Love Finds a Way in the Broken Hearts Gallery
How many of us have broken up with someone or had someone kick us to the emotional curb finding it ever so difficult to part with those cherished items days gone by? Clearly, it’s not just me, because Director aka scribe Natalie Krinsky brings the whole scenario to life with The Broken Hearts Gallery.
“We all keep the mementos of our past relationships – the ones that left us better and the ones that broke our hearts but helped us grow,” says Selena Gomez, who executive produces the film. “It’s good to have an object to spur those bittersweet memories every now and then.

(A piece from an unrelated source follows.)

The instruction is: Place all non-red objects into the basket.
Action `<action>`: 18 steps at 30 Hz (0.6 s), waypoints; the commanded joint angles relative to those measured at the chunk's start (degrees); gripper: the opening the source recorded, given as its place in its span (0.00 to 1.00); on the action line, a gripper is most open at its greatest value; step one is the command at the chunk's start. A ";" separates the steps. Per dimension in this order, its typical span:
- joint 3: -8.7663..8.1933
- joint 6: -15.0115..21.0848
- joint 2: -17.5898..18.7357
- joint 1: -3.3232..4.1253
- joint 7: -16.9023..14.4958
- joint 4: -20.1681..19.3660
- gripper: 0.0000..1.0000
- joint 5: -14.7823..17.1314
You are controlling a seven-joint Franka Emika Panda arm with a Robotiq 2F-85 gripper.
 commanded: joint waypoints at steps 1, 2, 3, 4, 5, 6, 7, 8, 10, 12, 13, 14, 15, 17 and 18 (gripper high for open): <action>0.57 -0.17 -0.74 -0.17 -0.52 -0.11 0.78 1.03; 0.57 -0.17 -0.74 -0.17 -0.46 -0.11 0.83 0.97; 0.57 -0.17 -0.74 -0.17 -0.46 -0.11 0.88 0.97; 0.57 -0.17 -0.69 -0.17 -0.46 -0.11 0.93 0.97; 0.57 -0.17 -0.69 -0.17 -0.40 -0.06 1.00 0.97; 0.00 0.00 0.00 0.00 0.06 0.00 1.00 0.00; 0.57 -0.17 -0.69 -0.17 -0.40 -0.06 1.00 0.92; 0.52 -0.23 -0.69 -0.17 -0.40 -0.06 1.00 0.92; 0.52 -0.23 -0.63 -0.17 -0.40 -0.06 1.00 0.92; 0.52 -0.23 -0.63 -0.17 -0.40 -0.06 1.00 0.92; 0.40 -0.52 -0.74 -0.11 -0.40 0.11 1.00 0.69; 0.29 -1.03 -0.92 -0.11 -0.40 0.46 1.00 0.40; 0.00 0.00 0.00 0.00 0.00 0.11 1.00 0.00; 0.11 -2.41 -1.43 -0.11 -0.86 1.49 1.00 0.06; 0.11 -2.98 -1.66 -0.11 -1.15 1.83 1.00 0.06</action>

Those memories are part of what makes us who we are.”
Lucy (Geraldine Viswanathan)is in love and the eternal optimist. On the surface, she’s the ideal hip, young New Yorker working at a prestigious gallery and sleeping with the handsome gallery director, Max (Utkarsh Ambudkar). But when his ex shows up at a work event, a blindsided Lucy reveals the vulnerable mess lurking just below the surface.

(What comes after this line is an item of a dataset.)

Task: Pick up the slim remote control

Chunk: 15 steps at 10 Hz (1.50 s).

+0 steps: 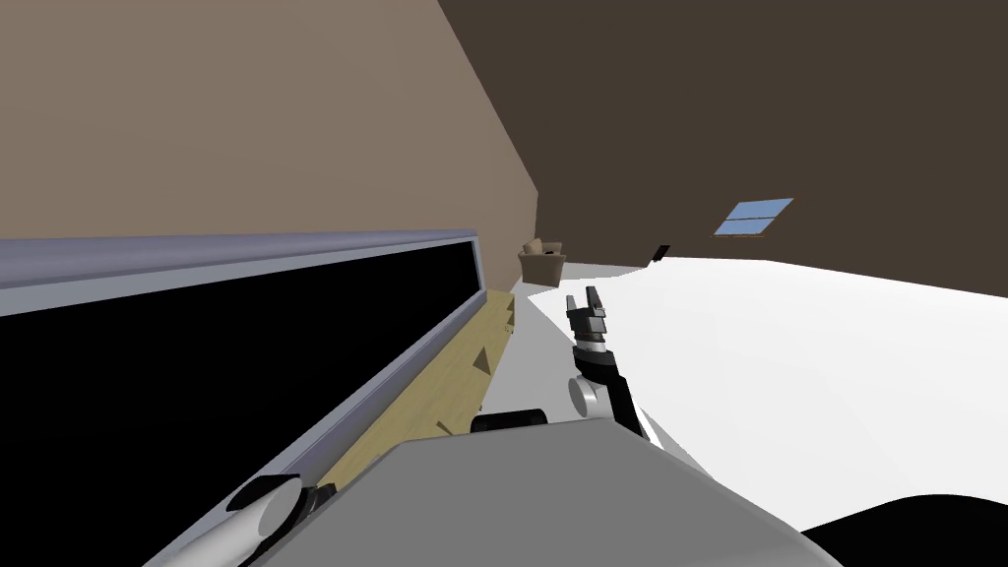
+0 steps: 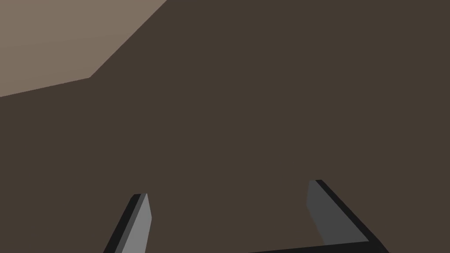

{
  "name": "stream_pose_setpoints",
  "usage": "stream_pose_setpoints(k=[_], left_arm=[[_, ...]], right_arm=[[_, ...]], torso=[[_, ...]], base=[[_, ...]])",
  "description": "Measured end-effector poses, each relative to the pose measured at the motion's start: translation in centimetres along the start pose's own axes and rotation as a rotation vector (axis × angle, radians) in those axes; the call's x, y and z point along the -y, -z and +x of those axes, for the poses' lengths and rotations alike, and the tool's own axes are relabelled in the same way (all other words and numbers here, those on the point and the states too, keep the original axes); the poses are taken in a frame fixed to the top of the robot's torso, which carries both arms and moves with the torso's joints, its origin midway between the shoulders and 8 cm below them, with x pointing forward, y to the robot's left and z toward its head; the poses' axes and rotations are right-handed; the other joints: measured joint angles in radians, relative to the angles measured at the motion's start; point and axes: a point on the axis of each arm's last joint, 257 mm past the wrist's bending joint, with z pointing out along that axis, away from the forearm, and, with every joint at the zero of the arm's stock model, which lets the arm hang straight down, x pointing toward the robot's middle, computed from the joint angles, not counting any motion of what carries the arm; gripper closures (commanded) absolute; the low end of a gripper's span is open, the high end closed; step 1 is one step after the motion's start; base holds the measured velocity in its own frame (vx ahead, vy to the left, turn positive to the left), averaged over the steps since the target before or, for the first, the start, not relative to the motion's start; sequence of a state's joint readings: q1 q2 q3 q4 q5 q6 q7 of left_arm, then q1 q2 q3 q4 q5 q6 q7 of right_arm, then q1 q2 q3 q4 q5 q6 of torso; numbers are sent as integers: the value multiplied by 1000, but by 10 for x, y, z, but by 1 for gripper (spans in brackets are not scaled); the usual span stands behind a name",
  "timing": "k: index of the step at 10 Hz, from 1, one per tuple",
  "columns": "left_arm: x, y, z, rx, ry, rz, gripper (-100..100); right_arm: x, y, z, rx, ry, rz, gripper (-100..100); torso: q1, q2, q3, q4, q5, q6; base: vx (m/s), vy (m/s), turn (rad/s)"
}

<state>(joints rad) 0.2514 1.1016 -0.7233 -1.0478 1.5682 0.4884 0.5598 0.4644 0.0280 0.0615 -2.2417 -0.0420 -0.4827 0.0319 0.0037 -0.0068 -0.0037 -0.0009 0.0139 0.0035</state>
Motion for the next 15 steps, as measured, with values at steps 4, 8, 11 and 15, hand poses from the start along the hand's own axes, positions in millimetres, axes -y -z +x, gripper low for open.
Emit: stream_pose_setpoints(k=[4, 8, 11, 15], left_arm=[[10, 1, 23, -27, -31, 2, 100], [19, 2, 43, -34, -69, 6, 100], [28, 6, 52, -34, -85, 9, 100], [36, 9, 58, -24, -101, 9, 100]], right_arm=[[0, 0, 0, 0, 0, 0, 0], [0, 0, 0, 0, 0, 0, 0], [0, 0, 0, 0, 0, 0, 0], [0, 0, 0, 0, 0, 0, 0]], torso=[[2, 0, 0, 1, 2, 0], [1, 1, 1, 0, 2, -1], [1, 1, 1, 0, 2, -2], [0, 2, 1, 0, 0, -2]], base=[[-2, -7, 48], [-7, -5, 61], [-7, -3, 51], [-7, -5, 47]])
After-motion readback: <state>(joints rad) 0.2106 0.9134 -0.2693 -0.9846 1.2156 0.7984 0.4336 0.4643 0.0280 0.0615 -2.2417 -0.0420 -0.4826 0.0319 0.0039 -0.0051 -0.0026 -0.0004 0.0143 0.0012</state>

A heartbroken Lucy finds herself unable to let go of her failed relationships, or kitchy momentos left behind a reminder or what was and what may have been. With a loving shove into reality from her roommates Amanda (Molly Gordon) and Nadine (Phillipa Soo), Lucy and her literal baggage run into Nick (Dacre Montgomery) – an aspiring hotel owner who’s amused by Lucy’s antics and inadvertently inspires a solution: The Broken Hearts Gallery in the unfurnished lounge of his hotel. Along the way, they discover they have more in common than not while using art to tell stories about movement with people and places at any given moment in time.
At the end of the day Lucy and Nick come to a reckoning of who the hero is their love star and who is the villain. It’s so easy to make the person who breaks up with you into the villain. It requires less pain, but pain is inevitable. It’s what you do with it that matters.
Geraldine Viswanathan is literally a breath of fresh air. Finally, we get to see a woman of color literally just be a human being. NO stereotypical references to her culture or her circle of friends. The tenderness of her pain and tendency to hold on dramaticized through the guise of her mother (now suffering from Alzheimers) provides the audience with the insight to the vitality, humor and free spirit that we witness in Lucy. Viswanathan nails everything about her!
Mostly known for her heart wrenching Tony nominated performance in Hamilton, Phillipa Soo is fantabulous as Nadine. Her scene with Lucy giving her advice on how to break up is pure comedy.
The Broken Hearts Gallery is fresh, fun, full of rapid fire dialogue and cheap laughs, but entertains and reminds us all that the thing that breaks you is the very thing that ultimately makes you whole.